The Day

A nurse’s intuition

- Dr. Jon Gaudio

Every once in a while, someone tells me, “Thanks for saving my life, doc.” And I feel slightly guilty.

I learned an awful lot of stuff in medical school. But as a newly minted doctor wearing my crisp white lab coat and walking into the ICU for the first time, I didn’t know a damned thing. My cousin Fanny, a nurse, sent me a med school graduation card and wrote, “If you treat nurses with respect, they will be your ally and make you a better doctor.”

I remember that the first ICU nurse I worked with right out of medical school, Lynn, was kind and soft-spoken. Our patient was crashing. Septic shock, on the ventilator, pneumonia and in atrial fibrillati­on. Lynn asked me what I wanted to do about the low blood pressure. I was sure I would be committing murder if I made any decisions. The base of my neck felt cold and sweaty.

“Um, I honestly don’t know … Got any suggestion­s?”

She read me. She suggested giving some IV fluids to start with, and possibly asking my supervisin­g resident about starting a pressor medication. I did both, the patient got better, and she had my back for the rest of the month, preventing me from inflicting death and destructio­n on countless unsuspecti­ng patients. (The rule that you should never go to a teaching hospital in July is a pretty good rule to follow.)
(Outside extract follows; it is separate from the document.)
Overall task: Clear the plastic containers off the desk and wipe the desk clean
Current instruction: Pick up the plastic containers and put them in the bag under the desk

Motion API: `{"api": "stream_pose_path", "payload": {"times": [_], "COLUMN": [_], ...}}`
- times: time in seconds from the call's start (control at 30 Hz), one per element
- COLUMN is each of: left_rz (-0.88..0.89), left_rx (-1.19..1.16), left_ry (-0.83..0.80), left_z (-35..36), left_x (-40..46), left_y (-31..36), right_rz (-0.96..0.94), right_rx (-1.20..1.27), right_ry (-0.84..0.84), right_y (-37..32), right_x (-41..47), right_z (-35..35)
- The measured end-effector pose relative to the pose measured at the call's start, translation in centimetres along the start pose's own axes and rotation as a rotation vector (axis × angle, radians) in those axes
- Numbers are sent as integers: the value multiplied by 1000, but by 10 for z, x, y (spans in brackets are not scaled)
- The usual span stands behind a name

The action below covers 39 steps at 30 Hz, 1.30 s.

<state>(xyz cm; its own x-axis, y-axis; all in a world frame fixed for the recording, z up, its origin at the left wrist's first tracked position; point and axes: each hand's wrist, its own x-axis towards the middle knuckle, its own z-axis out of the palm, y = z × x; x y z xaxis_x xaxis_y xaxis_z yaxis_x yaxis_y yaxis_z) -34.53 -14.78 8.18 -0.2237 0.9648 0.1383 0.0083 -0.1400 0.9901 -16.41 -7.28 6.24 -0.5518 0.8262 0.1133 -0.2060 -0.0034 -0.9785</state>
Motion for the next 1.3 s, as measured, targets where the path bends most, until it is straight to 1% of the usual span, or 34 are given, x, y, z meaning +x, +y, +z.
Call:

A few months later, I was at a different ICU in the VA. Another crashing patient. The nurse, older, a bit of a smoker’s husky voice, was a battle-hardened warrior nurse who took no BS from snotty young doctors.

“Well,” she said, edgy, “our little patient has white out of the left lung, afib, tachycardi­a, is still on heparin that the intern before you didn’t want to stop, is now bleeding out of his rectum, NG tube and endotrache­al tube and has a systolic blood pressure in the toilet. So tell me, what do you want to do, DOCK-TOR!”

This time, I read HER. With a bit more confidence, I asked almost deferentia­lly: “Well, you know the patient a lot better than I, so what do YOU think is best?” Which not only led to better care for the patient, since she had spent the last 11 hours with him, but she also became an ally and teacher and friend.

The names of my teaching attending physicians during residency were the leading voices in pulmonolog­y, nephrology and cardiology not

just in the USA but in the world. And yet I learned more about being a doctor from spending the early morning hours awake in a nurses station or an ICU trying to figure out what to do and talking it through with the patient’s nurse. It always seemed strange that the next morning when we rounded and reviewed all that had been done, the nurse had already changed shift and wasn’t there to take any of the credit.

Some nurses have this weird “spidey sense.” If there is one true certainty in the world, when he or she says they have a “bad feeling” about a patient, regardless of all the normal lab work, and X-rays, something very very bad is gonna happen. A heart attack, an intracrani­al bleed, pneumonia, a pulmonary embolus are a small fraction of the myriad “saves” made in just the last few months thanks to a nurse with a spidey sense.